The view from the throne

in #economy5 years ago

screenshot_2016-07-15-18-50-47-01.jpeg

Military conflict appears very different depending upon your vantage point. How you perceive the battlefield when you are on it will be radically different from the way it looks from, say, Washington, and more different still, from Wall Street. Seeing as how our lands are quite often battlefields, we tend to view these conflicts from the single vantage point on the ground.

From here, of course, the imperative is to engage the invading or aggressive military forces. It is to upgrade our weapons capabilities and degrade the capabilities of the enemy. We deal on a block by block, district by district basis. Victory, indeed survival, requires us to be this way. From the ground, the urgent thing is how to prevent an air strike, how to evade it, and if possible, how to bring down a fighter jet. From this vantage point, the concerns are immediate, tactical for short term wins; planning ambushes, striking checkpoints and convoys, etc. The medium to long term planning is also within the framework of battlefield immediacy; can we develop methods for scrambling the signals of drones? Can we manufacture our own weapons, and so on. If enough small victories are achieved, perhaps they will build the final triumph.
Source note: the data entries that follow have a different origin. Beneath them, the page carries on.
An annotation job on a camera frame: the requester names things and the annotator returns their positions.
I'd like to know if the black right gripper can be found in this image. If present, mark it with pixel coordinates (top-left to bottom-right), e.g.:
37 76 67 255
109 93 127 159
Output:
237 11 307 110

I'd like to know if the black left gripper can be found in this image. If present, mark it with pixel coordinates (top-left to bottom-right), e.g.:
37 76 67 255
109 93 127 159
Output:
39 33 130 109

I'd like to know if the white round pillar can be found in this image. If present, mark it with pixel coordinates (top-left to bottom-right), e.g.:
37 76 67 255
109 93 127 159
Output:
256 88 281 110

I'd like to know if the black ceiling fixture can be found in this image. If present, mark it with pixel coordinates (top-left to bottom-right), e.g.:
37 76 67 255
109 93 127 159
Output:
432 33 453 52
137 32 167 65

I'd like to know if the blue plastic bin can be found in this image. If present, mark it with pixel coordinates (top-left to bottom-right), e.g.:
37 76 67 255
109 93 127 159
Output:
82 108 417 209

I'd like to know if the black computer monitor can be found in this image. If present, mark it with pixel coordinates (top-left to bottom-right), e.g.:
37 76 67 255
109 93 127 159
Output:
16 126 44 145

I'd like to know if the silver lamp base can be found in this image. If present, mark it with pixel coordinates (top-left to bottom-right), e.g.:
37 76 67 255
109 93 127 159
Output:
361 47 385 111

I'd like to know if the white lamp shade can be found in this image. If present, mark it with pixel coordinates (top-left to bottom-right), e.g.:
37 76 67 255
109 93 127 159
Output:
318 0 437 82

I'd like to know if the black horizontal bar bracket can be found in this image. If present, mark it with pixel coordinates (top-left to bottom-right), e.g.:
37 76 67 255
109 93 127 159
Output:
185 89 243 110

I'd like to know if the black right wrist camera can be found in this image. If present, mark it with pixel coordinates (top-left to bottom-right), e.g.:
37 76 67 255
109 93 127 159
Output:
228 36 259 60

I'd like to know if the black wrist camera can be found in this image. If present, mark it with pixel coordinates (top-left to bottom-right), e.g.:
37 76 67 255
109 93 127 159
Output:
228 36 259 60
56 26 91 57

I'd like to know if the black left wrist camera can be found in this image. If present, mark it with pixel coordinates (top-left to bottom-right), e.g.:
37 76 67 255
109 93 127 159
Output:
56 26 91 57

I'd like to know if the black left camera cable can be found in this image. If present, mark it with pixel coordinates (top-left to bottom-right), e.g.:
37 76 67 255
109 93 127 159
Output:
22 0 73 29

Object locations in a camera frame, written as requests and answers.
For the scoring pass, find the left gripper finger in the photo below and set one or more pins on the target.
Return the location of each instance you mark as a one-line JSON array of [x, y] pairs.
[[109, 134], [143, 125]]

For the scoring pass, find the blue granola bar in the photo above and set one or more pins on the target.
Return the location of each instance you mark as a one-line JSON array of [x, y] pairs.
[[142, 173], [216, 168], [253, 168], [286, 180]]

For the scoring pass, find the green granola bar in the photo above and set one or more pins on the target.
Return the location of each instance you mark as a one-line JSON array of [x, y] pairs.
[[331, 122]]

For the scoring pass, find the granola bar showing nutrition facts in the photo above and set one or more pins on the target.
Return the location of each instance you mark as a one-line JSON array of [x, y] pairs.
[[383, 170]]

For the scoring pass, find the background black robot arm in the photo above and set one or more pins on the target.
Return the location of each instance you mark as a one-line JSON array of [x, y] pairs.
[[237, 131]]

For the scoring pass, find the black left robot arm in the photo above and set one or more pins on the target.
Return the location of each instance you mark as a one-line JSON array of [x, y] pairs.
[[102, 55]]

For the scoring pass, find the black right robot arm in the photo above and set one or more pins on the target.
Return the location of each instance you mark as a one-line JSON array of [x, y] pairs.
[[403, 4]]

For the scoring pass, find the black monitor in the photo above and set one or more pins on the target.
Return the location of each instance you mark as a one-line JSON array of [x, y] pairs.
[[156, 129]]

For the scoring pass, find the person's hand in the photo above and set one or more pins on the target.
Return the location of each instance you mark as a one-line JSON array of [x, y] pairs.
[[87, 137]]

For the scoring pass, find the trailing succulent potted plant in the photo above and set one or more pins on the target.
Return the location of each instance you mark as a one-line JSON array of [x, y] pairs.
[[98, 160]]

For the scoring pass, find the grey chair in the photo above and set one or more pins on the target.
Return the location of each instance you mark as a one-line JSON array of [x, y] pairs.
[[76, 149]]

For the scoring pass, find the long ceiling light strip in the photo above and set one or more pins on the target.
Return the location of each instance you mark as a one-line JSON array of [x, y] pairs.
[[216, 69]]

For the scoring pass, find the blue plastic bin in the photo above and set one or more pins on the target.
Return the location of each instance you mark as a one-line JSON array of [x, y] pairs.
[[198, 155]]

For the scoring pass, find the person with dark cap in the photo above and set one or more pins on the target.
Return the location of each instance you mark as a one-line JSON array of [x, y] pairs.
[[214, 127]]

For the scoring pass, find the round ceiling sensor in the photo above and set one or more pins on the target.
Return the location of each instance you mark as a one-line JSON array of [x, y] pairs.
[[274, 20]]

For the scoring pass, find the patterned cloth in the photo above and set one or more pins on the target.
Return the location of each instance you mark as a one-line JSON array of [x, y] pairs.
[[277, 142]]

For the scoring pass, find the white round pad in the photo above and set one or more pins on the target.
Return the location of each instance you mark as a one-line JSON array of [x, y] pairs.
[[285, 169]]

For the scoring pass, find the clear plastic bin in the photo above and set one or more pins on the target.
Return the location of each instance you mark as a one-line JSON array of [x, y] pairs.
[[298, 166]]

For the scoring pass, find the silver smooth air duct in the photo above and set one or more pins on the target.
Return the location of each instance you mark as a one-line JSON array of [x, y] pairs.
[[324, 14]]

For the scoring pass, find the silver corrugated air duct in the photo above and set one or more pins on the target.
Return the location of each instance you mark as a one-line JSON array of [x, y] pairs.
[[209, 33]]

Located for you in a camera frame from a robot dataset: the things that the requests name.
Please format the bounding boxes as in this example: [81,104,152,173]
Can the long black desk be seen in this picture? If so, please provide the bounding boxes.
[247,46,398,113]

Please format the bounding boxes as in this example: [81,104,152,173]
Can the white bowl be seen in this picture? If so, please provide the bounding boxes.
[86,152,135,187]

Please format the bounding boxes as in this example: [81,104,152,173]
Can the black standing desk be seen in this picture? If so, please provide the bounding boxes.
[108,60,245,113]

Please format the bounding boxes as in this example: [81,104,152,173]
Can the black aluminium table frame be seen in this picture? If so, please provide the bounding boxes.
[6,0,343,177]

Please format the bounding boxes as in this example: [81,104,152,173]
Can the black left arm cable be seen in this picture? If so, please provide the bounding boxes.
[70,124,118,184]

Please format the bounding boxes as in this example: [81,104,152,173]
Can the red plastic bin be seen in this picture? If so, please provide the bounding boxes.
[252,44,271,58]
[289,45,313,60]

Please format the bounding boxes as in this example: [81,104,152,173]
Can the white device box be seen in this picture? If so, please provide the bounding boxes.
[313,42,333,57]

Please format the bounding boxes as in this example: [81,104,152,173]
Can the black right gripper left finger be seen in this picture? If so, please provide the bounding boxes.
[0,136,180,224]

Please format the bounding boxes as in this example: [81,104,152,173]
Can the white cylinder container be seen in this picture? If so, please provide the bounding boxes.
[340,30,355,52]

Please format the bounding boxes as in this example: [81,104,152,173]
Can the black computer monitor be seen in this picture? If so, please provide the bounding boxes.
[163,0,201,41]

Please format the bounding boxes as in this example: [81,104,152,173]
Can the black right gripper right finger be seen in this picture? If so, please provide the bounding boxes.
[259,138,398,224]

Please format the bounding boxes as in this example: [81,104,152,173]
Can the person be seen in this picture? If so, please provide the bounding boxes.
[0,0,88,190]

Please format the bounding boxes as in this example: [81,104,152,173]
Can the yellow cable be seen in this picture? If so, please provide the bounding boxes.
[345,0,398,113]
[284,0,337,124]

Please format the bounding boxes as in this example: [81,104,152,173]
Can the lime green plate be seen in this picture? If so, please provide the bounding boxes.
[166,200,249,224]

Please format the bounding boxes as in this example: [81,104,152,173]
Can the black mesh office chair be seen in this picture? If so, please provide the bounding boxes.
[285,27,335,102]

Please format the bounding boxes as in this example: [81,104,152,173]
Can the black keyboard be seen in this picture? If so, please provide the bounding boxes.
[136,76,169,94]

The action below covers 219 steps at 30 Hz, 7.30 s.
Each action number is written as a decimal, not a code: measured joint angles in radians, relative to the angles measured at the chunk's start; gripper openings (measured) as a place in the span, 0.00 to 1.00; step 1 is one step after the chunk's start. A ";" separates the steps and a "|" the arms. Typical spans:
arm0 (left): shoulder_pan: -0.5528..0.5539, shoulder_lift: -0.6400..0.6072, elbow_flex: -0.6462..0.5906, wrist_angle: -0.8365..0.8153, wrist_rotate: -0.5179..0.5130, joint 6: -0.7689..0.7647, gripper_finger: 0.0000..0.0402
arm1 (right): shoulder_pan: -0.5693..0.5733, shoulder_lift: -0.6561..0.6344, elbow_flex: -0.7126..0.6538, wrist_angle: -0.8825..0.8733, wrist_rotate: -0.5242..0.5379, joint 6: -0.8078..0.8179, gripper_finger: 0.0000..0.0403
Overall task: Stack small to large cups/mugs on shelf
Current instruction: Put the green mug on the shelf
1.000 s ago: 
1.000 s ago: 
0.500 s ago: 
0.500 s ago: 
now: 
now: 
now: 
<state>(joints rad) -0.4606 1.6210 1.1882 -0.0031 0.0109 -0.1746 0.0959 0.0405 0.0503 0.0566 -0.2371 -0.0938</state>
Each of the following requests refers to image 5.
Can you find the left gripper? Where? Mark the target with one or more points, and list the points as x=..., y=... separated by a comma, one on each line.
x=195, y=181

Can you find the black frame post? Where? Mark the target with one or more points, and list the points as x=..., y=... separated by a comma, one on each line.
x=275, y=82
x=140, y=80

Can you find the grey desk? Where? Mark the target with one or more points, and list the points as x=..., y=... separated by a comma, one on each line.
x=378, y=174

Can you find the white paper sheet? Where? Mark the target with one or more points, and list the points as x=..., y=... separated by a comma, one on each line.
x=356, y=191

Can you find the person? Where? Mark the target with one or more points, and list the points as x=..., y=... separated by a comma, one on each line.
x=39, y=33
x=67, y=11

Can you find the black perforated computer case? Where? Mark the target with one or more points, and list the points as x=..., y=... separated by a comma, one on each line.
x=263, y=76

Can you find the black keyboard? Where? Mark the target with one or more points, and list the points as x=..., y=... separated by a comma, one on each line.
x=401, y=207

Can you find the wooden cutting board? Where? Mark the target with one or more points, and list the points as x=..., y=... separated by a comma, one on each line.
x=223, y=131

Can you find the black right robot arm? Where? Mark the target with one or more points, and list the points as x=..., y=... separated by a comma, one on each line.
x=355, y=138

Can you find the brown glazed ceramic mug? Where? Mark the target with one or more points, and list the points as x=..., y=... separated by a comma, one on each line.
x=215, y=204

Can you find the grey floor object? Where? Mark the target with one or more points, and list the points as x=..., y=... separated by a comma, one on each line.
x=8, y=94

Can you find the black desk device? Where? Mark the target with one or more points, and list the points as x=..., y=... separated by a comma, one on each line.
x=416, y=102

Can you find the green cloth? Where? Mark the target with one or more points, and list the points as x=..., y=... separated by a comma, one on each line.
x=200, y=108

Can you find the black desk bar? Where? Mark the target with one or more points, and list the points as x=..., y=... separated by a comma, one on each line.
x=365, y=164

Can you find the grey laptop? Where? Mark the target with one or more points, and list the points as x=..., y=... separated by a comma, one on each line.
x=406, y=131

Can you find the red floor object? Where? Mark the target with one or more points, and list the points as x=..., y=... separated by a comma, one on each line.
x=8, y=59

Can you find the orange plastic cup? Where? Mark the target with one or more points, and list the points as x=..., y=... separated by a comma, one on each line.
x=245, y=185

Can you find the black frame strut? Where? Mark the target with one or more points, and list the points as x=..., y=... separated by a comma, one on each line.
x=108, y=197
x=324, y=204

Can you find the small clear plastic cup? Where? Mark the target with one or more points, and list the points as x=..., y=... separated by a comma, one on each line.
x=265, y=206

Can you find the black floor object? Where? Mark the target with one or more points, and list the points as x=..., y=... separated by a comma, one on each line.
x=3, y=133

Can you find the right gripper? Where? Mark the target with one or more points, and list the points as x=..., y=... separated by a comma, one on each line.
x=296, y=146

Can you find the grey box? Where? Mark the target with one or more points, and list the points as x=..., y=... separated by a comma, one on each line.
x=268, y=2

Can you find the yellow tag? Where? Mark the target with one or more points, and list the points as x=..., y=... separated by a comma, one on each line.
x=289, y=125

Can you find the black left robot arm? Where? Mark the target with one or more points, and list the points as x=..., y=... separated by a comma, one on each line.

From Washington, as you might expect, the view is very different. Weapons and support for you and for your opponent are two valves, side by side, opened and shut with careful synchronicity to maintain a balance of power on the battlefield, until an atmosphere is created that is conducive for the inevitable political solution to be crafted, proposed, and imposed by politicians from each government involved in the conflict. This process is expensive, of course, and these expenses will be explained as vital to the national security interests of the country when they submit their budget requests to Congress. Congress will concur with that assessment, not because the expenses are vital to national security, but because they entered congress, in part, with the considerable financial support of the aerospace and defense industry.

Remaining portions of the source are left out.